Union Home Minister Amit Shah inaugurated the National Automated Fingerprint Identification System (NAFIS) on Wednesday (August 17), at the two-day National Securities Strategies (NSS) Conference 2022 held in New Delhi.
- According to the Ministry of Home Affairs, NAFIS, which was developed by the National Crime Records Bureau (NCRB), would help in the quick and easy disposal of cases with the help of a centralised fingerprint database.
- In April this year, Madhya Pradesh became the first state in the country to identify a deceased person through NAFIS.
- Conceptualized and managed by the NCRB at the Central Fingerprint Bureau (CFPB) in New Delhi, the National Automated Fingerprints Identification System (NAFIS) project is a country-wide searchable database of crime- and criminal-related fingerprints.

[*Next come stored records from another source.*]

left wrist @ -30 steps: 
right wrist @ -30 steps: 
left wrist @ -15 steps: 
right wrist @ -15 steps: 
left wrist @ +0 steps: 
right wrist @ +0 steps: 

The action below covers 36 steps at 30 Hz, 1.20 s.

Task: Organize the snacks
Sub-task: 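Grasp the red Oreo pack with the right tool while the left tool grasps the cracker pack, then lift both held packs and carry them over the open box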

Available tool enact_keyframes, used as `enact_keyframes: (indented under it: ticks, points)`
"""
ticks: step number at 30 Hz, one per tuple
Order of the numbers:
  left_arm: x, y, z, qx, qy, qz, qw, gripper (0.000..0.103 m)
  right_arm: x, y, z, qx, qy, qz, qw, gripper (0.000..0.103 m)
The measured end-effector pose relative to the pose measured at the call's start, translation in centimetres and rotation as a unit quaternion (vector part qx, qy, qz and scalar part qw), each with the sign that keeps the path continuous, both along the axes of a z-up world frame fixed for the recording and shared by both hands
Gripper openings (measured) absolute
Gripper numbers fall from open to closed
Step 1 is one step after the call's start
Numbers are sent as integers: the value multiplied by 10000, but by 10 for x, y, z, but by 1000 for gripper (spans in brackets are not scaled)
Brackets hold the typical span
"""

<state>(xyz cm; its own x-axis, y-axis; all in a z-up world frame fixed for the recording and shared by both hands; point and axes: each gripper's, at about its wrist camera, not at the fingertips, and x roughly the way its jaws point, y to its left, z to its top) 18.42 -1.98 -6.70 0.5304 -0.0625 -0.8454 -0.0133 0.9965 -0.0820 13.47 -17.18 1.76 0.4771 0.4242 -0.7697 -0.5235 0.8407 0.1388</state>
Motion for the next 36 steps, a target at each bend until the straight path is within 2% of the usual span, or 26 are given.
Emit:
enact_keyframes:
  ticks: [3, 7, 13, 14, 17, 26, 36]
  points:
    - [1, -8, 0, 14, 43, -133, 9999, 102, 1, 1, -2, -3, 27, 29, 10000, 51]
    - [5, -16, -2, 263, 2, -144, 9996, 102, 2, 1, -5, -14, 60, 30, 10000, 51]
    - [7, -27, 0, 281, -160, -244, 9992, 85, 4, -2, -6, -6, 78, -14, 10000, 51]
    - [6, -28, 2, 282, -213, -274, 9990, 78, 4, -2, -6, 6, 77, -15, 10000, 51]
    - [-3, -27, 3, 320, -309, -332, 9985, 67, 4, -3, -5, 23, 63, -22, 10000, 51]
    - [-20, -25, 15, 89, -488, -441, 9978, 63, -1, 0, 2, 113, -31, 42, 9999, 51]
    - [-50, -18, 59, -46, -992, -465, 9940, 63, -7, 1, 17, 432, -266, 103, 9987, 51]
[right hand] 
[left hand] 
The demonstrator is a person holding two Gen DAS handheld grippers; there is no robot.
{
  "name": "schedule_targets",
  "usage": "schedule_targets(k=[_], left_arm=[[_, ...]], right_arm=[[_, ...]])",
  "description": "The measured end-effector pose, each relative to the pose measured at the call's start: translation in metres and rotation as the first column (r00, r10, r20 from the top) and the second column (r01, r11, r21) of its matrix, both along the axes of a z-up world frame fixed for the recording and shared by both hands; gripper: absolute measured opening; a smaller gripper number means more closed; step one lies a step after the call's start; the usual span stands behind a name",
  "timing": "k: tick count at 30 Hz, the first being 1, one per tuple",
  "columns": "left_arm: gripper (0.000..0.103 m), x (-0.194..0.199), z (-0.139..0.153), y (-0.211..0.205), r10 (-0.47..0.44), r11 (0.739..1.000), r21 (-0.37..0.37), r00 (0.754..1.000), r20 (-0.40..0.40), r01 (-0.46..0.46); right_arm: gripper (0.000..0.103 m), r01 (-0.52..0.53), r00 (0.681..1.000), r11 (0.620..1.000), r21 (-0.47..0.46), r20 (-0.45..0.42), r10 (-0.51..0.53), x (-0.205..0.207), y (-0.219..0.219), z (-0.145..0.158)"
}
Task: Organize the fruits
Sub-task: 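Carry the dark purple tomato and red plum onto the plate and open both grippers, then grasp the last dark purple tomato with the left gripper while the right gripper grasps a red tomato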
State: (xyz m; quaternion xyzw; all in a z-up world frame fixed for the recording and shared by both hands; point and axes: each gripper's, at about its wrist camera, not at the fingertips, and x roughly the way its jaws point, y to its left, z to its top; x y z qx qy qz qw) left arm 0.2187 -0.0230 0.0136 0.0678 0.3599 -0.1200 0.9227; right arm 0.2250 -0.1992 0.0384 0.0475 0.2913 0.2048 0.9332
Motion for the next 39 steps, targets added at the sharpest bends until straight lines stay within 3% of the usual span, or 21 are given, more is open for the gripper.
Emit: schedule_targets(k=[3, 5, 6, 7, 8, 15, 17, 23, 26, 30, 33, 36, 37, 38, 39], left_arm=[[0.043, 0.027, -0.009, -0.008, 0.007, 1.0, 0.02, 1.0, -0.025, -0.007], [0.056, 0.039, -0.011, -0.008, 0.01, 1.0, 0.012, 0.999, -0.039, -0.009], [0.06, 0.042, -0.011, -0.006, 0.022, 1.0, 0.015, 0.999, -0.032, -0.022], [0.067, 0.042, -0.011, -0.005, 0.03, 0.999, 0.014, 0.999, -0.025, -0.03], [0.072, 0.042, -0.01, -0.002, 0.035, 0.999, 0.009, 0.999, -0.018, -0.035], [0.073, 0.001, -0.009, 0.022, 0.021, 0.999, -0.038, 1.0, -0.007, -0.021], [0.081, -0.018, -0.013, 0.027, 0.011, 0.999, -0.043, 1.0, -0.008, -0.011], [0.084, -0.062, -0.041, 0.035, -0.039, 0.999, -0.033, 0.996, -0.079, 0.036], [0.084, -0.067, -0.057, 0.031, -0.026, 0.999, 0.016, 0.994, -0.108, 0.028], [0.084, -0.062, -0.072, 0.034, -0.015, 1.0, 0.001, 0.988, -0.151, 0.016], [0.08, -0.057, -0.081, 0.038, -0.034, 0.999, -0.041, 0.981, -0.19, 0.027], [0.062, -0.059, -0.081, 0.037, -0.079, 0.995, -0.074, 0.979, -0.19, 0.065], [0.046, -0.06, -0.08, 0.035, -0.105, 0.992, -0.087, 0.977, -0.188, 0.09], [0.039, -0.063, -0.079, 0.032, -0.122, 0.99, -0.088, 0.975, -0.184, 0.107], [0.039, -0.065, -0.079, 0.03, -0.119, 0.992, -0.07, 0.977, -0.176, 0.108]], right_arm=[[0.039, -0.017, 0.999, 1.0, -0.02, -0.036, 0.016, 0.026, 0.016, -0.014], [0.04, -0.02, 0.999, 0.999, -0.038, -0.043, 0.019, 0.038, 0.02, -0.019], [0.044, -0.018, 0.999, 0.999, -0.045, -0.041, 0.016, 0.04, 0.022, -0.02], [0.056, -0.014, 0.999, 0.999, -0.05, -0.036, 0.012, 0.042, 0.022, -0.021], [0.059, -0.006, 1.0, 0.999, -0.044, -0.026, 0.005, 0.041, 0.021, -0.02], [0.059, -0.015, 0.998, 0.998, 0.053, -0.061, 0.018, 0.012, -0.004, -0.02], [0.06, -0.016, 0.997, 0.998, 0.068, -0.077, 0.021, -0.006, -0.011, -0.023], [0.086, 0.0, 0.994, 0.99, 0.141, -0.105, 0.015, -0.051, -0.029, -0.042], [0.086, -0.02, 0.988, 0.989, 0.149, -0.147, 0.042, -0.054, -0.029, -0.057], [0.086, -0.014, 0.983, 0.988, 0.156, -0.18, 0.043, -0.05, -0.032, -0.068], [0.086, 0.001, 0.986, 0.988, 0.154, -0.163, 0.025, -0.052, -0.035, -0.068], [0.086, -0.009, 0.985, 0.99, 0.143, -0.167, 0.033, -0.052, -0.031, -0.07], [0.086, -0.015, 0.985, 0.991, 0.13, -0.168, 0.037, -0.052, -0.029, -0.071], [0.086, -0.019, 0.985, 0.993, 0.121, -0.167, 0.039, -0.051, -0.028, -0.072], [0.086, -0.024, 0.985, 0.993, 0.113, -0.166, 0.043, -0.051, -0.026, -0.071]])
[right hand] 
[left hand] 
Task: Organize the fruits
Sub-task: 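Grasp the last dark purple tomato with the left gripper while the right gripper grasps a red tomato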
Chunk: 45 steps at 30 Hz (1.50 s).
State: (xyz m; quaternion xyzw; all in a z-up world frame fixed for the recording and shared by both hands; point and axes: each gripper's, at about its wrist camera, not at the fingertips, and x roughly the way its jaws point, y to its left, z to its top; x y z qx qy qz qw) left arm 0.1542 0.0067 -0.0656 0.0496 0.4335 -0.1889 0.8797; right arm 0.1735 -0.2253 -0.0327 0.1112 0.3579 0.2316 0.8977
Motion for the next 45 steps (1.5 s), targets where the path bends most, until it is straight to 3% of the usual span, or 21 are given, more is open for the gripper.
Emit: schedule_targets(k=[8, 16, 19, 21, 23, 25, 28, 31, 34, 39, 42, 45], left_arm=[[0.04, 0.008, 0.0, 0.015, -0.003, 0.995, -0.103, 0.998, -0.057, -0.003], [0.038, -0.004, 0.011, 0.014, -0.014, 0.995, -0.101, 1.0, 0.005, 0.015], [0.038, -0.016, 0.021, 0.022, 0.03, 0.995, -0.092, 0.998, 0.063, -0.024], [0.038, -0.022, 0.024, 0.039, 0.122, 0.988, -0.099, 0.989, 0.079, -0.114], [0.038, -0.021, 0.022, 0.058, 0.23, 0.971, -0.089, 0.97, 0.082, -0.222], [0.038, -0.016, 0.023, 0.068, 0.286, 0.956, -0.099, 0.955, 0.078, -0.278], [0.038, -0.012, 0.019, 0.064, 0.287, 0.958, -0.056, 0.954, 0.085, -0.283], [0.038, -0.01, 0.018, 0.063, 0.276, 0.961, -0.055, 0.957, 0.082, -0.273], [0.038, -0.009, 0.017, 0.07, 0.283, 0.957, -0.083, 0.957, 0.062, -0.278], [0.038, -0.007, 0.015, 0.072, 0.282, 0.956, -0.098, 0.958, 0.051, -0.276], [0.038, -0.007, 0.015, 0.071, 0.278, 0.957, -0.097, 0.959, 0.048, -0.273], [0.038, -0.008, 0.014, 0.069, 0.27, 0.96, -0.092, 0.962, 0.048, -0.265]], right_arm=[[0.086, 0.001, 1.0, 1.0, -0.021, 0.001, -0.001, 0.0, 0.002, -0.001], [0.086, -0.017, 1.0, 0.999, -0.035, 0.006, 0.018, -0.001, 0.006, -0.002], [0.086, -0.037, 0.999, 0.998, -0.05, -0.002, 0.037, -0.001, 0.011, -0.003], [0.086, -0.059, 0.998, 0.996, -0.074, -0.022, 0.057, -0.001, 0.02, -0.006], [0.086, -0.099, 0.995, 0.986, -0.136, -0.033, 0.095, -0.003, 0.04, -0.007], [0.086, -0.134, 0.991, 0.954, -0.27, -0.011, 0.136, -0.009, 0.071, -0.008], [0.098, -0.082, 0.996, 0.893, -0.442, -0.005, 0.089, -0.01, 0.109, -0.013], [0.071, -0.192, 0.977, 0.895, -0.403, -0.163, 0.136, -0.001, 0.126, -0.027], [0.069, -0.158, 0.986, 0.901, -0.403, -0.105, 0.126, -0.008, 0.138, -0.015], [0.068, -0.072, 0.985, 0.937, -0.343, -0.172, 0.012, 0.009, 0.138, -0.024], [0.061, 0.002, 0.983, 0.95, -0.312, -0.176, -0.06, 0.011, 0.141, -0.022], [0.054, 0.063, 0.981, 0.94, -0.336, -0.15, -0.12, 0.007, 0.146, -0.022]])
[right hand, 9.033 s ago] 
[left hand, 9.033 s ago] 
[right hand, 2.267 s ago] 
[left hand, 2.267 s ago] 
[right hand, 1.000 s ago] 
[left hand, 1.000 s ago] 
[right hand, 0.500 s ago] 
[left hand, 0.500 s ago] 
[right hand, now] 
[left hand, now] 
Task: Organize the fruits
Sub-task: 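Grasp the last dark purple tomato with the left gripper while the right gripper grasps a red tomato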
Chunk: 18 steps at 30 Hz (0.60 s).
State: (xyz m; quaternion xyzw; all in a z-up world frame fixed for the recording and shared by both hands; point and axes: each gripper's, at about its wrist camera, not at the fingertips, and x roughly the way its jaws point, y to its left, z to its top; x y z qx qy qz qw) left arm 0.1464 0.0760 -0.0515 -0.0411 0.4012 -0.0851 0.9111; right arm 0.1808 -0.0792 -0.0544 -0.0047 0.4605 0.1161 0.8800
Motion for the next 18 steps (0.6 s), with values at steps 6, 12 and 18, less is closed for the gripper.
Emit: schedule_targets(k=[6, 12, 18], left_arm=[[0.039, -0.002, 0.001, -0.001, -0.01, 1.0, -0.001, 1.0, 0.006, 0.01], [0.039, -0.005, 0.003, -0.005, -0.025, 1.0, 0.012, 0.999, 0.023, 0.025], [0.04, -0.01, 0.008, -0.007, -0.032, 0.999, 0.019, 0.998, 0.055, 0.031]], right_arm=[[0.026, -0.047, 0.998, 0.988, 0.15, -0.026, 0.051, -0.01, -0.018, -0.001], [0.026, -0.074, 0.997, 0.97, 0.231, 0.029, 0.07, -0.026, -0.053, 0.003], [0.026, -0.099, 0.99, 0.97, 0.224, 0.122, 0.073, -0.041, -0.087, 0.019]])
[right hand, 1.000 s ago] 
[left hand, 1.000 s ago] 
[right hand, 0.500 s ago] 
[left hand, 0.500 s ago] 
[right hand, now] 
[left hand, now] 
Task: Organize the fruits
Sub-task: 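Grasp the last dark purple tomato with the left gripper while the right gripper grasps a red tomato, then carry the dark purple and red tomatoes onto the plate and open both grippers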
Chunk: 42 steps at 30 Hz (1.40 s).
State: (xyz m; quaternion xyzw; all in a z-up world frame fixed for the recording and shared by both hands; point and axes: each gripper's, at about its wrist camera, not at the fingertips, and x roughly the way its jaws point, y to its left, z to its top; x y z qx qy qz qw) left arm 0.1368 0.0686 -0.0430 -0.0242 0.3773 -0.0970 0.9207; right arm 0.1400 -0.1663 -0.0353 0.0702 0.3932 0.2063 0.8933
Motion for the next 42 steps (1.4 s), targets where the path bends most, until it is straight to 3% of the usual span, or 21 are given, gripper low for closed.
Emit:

- The web-based application functions as a central information repository by consolidating fingerprint data from all states and Union Territories.
- According to a 2020 report by the NCRB, it enables law enforcement agencies to upload, trace, and retrieve data from the database in real time on a 24×7 basis.
- NAFIS assigns a unique 10-digit National Fingerprint Number (NFN) to each person arrested for a crime.
- This unique ID will be used for the person’s lifetime, and different crimes registered under different FIRs will be linked to the same NFN.
- The 2020 report states that the ID’s first two digits will be that of the state code in which the person arrested for a crime is registered, followed by a sequence number.
- By automating the collection, storage, and matching of fingerprints, along with digitizing the records of fingerprint data, NAFIS will “provide the much-needed unique identifier for every arrested person in the CCTNS (Crime and Criminal Tracking Network & Systems) database as both are connected at the backend,” former NCRB director Ram Phal Pawar had said in December 2020.
Is this the first time that such an automation project is being attempted?
- Upon the recommendations of the National Police Commission in 1986, the Central Fingerprint Bureau first began to automate the fingerprint database by digitizing the existing manual records through India’s first Automated Fingerprint Identification System (AFI) in 1992, called Fingerprint Analysis & Criminal Tracing System (FACTS 1.0)
- The latest iteration, FACTS 5.0, which was upgraded in 2007, was considered to have “outlived its shelf life”, according to a 2018 report by the NCRB and thus needed to be replaced by NAFIS.
Since when has India relied on fingerprinting as a crime-fighting tool?
- A system of fingerprinting identification first emerged in colonial India, where it was tested before it spread to Europe and beyond. At first, it was used by British colonial officials for administrative rather than criminal purposes. William Herschel, the chief administrator of the Hooghly district of Bengal, from the late-middle 1800s onwards, used fingerprinting to reduce fraud and forgeries, in order to ensure that the correct person was receiving government pensions, signing land transfer deeds, and mortgage bonds.
- The growing use of fingerprinting was deeply tied to how 19th century British officials understood crime in India.
- Anthropometry, the measurement of physical features of the body, was used by officials in India, but was soon replaced with a system of fingerprints, which were seen to be more accurate as it was believed that no two people can have identical sets of patterns.